§ TASK ITEM
Reading the data below, count the lines that carry the string "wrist". Give nothing but the count.

§ SOURCE MATERIAL
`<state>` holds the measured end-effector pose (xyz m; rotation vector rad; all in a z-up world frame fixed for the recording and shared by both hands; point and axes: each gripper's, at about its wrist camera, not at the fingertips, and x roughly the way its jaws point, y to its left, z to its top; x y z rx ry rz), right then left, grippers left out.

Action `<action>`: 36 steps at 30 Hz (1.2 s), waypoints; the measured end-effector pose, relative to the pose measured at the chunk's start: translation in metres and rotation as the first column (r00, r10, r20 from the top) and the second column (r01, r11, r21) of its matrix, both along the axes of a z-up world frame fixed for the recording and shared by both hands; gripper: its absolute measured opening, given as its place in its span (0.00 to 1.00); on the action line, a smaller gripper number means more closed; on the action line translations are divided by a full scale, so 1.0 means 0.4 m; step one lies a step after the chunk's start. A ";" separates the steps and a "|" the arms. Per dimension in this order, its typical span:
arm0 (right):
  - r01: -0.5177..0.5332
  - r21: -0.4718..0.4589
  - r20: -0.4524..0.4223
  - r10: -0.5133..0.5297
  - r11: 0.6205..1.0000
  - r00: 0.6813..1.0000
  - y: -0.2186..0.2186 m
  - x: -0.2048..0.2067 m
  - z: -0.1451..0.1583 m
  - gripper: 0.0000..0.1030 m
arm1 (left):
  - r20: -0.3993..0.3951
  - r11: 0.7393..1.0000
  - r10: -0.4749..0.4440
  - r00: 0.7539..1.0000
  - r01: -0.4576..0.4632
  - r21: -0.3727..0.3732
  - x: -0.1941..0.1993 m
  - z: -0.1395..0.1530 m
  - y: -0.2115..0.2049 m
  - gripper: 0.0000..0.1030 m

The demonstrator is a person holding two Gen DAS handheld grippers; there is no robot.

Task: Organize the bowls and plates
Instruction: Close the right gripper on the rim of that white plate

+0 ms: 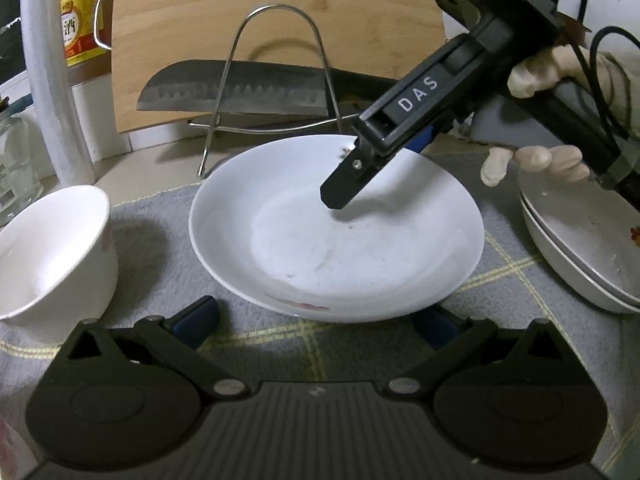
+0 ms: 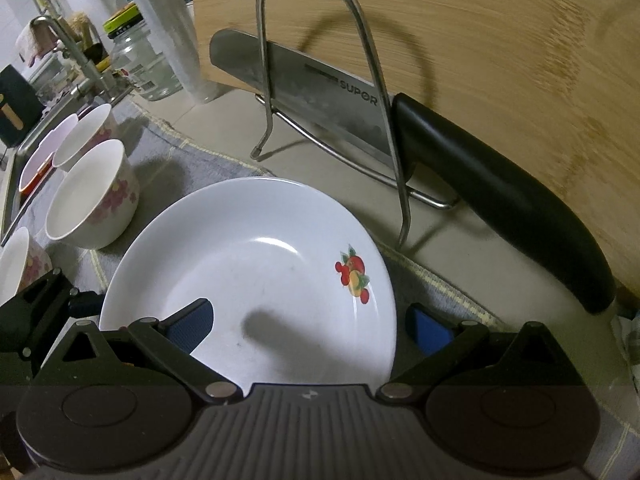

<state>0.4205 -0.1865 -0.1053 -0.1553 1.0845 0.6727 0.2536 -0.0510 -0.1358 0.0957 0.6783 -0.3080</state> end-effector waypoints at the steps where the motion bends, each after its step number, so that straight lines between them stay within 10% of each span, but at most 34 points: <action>1: -0.005 0.002 0.000 0.005 1.000 1.000 0.000 0.000 0.000 1.00 | 0.002 1.000 -0.004 1.000 0.004 -0.001 0.001 0.000 0.001 1.00; 36: -0.112 0.151 -0.092 0.127 0.982 0.988 0.000 0.051 0.006 1.00 | 0.034 0.996 -0.091 0.995 0.091 0.023 0.013 0.001 -0.009 0.99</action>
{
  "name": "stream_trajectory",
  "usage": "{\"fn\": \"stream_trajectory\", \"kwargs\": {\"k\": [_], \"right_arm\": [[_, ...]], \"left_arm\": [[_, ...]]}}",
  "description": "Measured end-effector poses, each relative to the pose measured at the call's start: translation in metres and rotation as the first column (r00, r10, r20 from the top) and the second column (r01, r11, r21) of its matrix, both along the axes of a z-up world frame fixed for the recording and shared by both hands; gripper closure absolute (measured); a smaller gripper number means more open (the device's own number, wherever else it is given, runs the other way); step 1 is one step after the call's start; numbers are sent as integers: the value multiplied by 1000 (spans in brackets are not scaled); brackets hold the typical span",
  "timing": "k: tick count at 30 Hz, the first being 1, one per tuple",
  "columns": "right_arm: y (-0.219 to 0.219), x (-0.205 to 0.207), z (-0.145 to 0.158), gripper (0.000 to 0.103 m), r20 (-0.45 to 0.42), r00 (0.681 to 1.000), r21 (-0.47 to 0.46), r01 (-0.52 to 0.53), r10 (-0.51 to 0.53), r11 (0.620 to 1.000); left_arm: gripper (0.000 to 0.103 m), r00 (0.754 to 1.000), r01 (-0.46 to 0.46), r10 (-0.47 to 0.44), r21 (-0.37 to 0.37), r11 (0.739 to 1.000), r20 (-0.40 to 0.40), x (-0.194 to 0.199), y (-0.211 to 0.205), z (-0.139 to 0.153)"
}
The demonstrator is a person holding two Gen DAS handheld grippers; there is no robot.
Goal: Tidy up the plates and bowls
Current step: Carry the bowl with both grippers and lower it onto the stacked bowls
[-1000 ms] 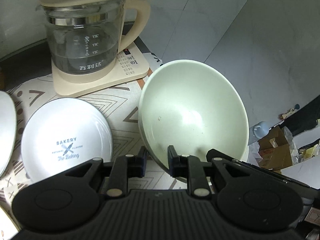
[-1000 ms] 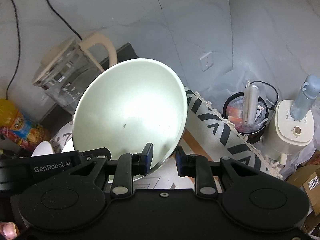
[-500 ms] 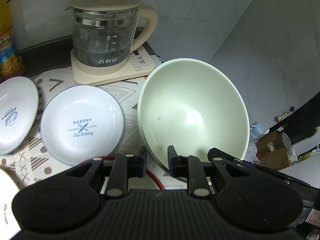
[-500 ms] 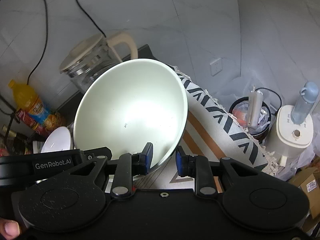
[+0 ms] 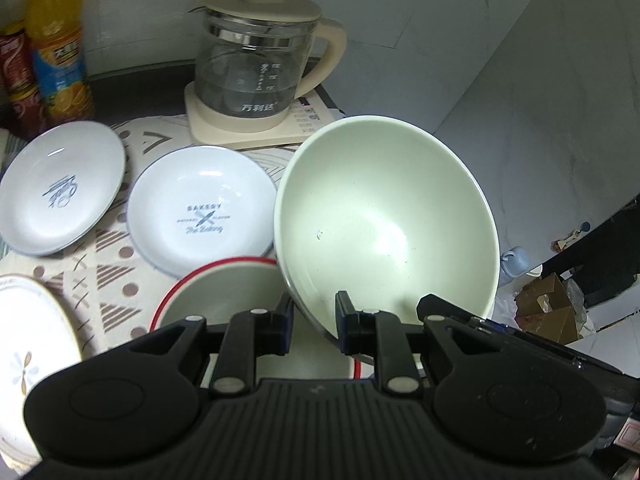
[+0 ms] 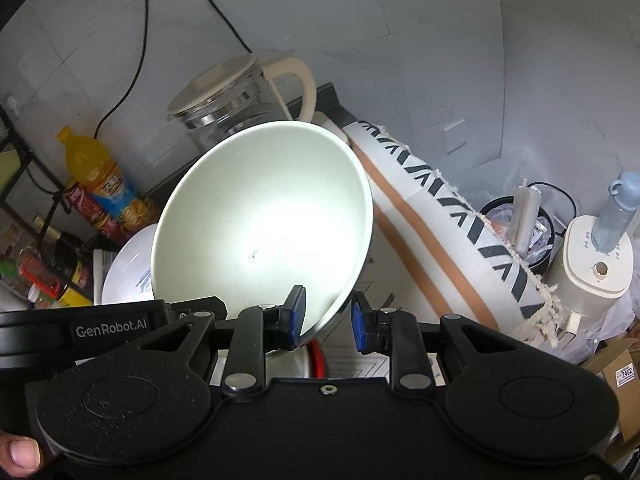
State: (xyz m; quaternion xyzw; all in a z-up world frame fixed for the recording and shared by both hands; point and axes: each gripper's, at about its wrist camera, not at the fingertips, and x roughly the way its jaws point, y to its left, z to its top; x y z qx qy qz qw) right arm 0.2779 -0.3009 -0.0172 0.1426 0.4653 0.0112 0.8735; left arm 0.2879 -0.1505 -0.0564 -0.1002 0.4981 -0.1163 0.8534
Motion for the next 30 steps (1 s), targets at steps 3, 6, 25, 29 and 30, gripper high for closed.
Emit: {"fn": "stream_trajectory", "kwargs": {"k": [3,6,25,29,30], "right_arm": [[6,-8,0,79,-5,1000,-1,-17,17,1000],[11,-14,-1,79,-14,999,4,-30,30,1000],[45,-29,-16,77,-74,987,-22,-143,141,989],[52,-27,-20,77,-96,983,-30,-160,156,987],[53,-27,-21,77,-101,982,-31,-163,159,986]], "left_arm": [[83,1000,-20,19,-4,1000,-17,-8,6,-1],[83,999,-33,33,-5,999,-25,-16,12,-3],[83,989,-106,104,-10,994,-101,-38,45,-26],[83,986,-115,112,-16,993,-125,-39,51,-33],[82,985,-116,113,-15,993,-131,-39,52,-35]]}}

§ ANSWER TO THE PROBLEM
2